Indian Network for People Living with HIV/AIDS (INP+) is part of the working group on Care and Support, Stigma, Greater Involvement of People Living with HIV. Along with GHA India (Global Health Advocates, India), it has prepared a list of recommendations for the Government of India to consider while planning the next phase of National AIDS Control Programme. NACO is expected to examine these recommendations while drawing up the National Strategic Plan in September 2011 for NACP IV.
These recommendations are based on a national consultation among all stakeholders, including civil society, PLHIV and funding agencies. INP+, with technical assistance from GHA India, has done 7 nation-wide regional consultations ( in Orissa, Calcutta, Pune, Imphal, Chennai, Lucknow and Delhi) where over 700 number of representatives from 21 states came together to discuss the gaps in the programs specific to TB-HIV co-infection and develop the recommendations for that.
The recommendations cover three main areas: (i) prevention of TB among PLHIV (ii) improved ART treatment and early checking for resistance to first line of ARTs for people living with HIV/AIDS as well as with the TB-HIV co -infection and (iii) mainstreaming HIV into the health system.
A major recommendation of TB/HIV consultations calls for early scale up and availability of better/faster TB testing technology. These include the roll out of the molecular based NAAT (Nucleic Acid Amplification Test) to provide early diagnosis of pulmonary TB and Extra Pulmonary TB.
Currently less than 5 percent of PLHIV in India are automatically tested for TB.
The Stop TB partnership in its global plan to stop TB for 2011-2015 targets an 80 percent detection and treatment rate for TB among PLHIV by 2015 through scale up in testing for TB among PLHIV, earlier ART treatment and early and regular TB treatment.
K. K. Abraham, President of (INP+), pointed out that,” These tests in future will also help to bypass the reluctance of the health care provider in taking pus/blood samples (or Cerebrospinal Fluid samples in the case of Extra Pulmonary TB). INP + has made three other recommendations also to: ensure a better quality diagnosis for early detection of first line treatment failure cases in order to save lives of PLHA waiting to get second line of ART; use of Alternate Drugs (Tenofovier based) for first line ART; and involving the PLHIV community in monitoring and evaluation”.

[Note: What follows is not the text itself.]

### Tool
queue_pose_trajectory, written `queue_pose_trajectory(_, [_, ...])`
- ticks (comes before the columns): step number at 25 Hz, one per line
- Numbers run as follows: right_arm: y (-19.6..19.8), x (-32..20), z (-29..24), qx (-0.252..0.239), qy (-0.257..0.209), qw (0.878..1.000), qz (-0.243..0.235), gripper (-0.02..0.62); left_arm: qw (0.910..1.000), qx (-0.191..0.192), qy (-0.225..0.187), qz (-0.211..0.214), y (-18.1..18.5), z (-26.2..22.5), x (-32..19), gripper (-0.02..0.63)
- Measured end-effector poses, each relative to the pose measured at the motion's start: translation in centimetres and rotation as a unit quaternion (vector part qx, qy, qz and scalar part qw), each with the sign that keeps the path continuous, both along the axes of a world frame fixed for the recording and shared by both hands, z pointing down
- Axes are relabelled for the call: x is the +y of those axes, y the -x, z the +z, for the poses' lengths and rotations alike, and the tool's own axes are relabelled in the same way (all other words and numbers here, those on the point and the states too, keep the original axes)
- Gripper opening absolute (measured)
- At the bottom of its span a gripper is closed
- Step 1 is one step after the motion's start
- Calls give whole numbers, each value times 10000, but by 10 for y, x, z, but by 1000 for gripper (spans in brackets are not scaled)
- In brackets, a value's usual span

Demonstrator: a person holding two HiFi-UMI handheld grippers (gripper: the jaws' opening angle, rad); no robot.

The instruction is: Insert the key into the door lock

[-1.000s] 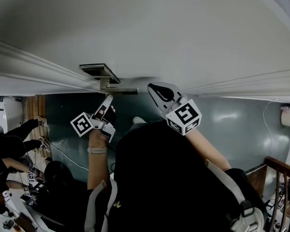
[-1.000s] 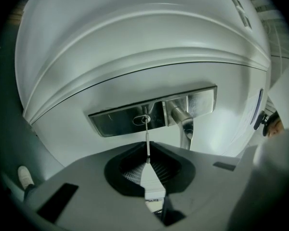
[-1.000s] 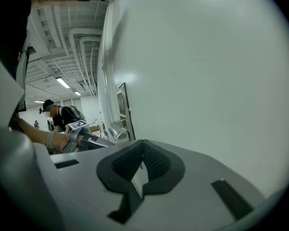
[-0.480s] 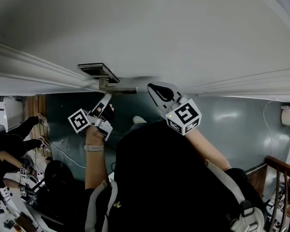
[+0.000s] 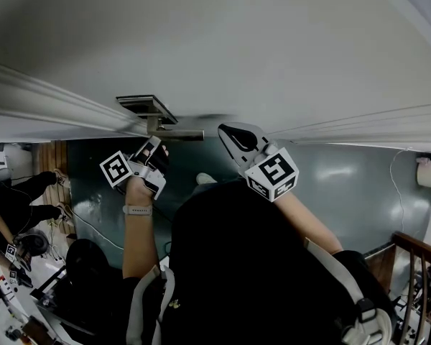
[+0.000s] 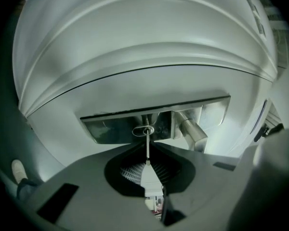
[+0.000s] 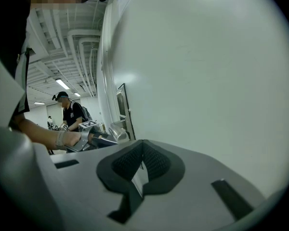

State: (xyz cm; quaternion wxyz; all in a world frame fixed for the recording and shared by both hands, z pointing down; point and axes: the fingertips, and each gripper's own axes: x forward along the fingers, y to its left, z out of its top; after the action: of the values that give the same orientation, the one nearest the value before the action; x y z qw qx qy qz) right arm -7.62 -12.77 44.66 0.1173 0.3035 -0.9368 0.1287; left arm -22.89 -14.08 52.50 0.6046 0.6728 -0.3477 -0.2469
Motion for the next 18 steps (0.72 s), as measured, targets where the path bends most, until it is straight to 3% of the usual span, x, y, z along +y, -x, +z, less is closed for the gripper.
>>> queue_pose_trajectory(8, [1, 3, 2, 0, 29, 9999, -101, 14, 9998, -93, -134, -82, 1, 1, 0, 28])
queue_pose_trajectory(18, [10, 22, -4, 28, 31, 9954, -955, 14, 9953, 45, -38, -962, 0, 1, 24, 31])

Outlining the set of points that emerged from the national consultations with regard to TB/HIV co-infection, Mamta Jacob, Advocacy Coordinator of GHA India, said, “Steps should be taken to introduce Isoniazid Preventive Treatment (IPT) for the eligible PLHIV. People living with HIV who are routinely exposed to TB should be protected against becoming ill with TB. Such protection is
cheap and simple—a daily dose of isoniazid would help in preventing an HIV positive person who has latent TB infection from developing life threatening active TB. However in order to do that better TB diagnostic tools, like molecular based NAAT (Nucleic Acid Amplification Test) tests, which are faster and more accurate, are needed in future to correctly diagnose TB in HIV positive people.”
She pointed out that, “There should also be easy and free of cost availability (at the district hospital level) of diagnostic methods like CT scans, Ultrasounds and MRIs for HIV positive people. These methods which are very important in diagnosing extra pulmonary TB in PLHIV are currently available only in 267 medical colleges nationally and are not free for HIV positive people. Apart from this, infection control measures in ART (Anti retro viral Treatment) centres-- like safe disposal of
sputum—are also very important to prevent and reduce cross-infections of TB among PLHIV.”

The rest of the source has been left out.